╔══

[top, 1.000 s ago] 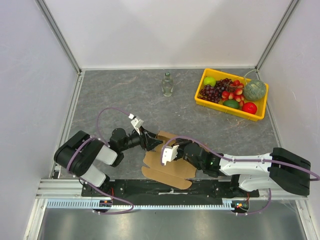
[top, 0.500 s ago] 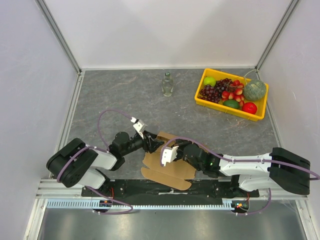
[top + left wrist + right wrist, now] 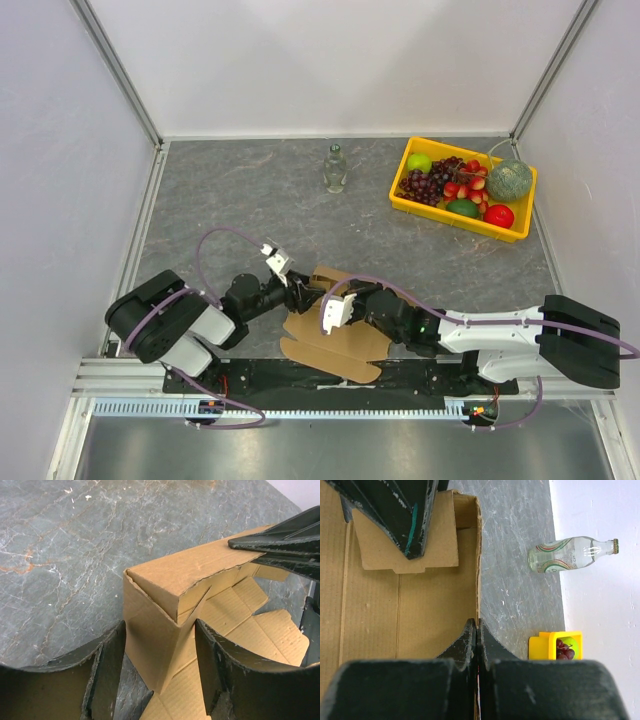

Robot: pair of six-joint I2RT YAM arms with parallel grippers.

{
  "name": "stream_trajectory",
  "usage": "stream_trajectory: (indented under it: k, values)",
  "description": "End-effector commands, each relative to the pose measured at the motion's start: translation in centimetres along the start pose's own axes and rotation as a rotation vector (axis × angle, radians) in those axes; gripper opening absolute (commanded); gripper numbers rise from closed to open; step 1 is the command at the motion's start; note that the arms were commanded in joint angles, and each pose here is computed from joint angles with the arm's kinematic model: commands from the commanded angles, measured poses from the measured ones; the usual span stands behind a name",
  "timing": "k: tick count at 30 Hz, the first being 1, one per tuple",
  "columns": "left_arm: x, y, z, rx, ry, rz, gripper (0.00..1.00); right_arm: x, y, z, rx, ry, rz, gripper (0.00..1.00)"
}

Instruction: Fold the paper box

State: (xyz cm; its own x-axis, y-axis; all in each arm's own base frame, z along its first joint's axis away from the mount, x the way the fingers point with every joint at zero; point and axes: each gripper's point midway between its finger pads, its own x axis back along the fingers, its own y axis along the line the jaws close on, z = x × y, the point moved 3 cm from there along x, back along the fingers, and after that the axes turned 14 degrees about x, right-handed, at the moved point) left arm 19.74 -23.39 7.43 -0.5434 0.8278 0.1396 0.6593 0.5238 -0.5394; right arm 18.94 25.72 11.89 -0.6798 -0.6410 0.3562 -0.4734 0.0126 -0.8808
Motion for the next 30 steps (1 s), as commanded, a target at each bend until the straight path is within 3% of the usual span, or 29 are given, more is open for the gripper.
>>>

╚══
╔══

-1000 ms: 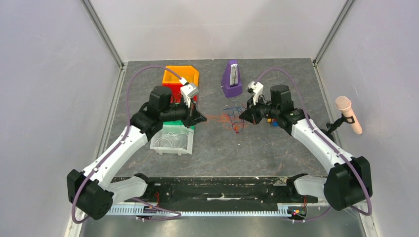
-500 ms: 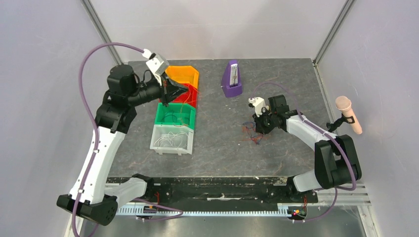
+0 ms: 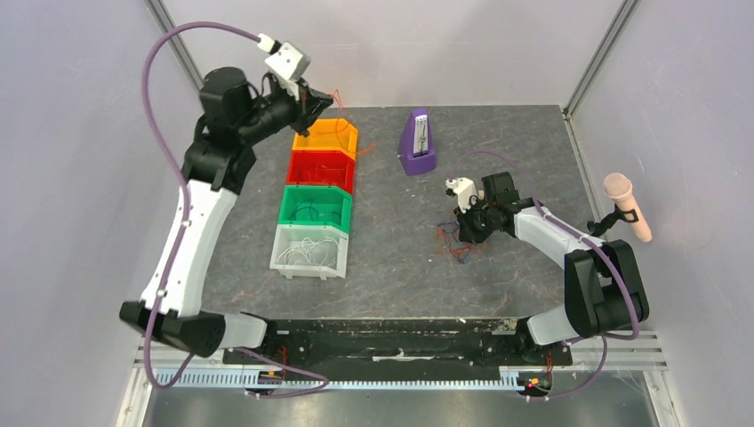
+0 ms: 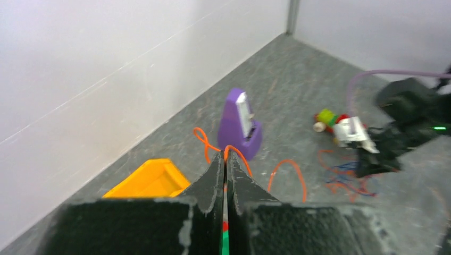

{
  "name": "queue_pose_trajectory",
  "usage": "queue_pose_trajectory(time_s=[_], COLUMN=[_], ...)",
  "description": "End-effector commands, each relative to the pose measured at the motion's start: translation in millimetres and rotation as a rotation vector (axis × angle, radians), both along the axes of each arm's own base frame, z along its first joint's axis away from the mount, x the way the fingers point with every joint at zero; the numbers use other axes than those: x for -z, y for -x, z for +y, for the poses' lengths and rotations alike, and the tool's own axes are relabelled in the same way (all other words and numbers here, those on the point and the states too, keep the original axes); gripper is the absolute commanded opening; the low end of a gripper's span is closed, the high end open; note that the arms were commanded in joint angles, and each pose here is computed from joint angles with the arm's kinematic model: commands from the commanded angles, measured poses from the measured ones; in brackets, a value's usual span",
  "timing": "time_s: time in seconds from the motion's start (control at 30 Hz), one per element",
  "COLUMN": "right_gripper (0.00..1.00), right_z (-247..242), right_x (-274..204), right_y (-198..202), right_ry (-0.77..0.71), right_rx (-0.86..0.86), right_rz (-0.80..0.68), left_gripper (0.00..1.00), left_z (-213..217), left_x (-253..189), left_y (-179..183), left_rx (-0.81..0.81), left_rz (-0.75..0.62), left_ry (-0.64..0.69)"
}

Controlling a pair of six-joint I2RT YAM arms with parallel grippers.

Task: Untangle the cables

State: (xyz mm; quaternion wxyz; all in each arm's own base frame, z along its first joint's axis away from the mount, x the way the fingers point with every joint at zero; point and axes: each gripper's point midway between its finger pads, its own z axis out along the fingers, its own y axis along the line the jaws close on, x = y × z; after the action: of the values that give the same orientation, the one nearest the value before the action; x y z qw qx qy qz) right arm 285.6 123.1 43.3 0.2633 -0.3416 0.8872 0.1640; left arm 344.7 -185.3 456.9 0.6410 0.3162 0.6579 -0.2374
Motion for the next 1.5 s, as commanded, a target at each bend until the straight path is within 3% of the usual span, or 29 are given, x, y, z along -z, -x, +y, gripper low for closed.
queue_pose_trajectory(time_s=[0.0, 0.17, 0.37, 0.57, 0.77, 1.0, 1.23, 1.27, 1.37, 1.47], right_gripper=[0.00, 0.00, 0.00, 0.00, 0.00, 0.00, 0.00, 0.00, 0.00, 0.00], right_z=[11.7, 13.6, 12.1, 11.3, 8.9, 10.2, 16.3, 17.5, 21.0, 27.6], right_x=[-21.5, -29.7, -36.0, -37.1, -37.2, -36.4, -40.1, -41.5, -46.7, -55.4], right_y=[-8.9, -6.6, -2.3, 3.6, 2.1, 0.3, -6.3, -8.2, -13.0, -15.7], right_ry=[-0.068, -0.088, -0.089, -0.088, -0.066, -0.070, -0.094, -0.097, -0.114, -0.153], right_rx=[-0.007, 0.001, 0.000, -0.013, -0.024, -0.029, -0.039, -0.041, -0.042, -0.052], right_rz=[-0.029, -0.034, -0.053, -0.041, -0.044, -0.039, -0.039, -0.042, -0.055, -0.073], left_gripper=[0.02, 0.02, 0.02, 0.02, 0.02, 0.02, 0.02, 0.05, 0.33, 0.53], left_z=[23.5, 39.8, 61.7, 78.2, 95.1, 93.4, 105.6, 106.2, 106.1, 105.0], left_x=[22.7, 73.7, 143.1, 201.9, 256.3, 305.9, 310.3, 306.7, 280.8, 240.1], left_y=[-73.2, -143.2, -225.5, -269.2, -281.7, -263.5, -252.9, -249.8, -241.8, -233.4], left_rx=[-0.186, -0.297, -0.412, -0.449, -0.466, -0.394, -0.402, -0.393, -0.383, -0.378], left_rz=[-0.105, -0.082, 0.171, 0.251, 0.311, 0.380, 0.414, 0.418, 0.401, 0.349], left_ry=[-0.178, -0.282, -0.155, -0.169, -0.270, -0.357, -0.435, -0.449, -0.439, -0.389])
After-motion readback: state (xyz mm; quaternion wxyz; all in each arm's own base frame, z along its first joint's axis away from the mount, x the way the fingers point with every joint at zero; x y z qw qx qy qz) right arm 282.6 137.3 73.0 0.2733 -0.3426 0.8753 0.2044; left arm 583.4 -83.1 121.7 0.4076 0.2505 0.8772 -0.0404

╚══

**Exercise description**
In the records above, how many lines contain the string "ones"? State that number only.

**Output below**
2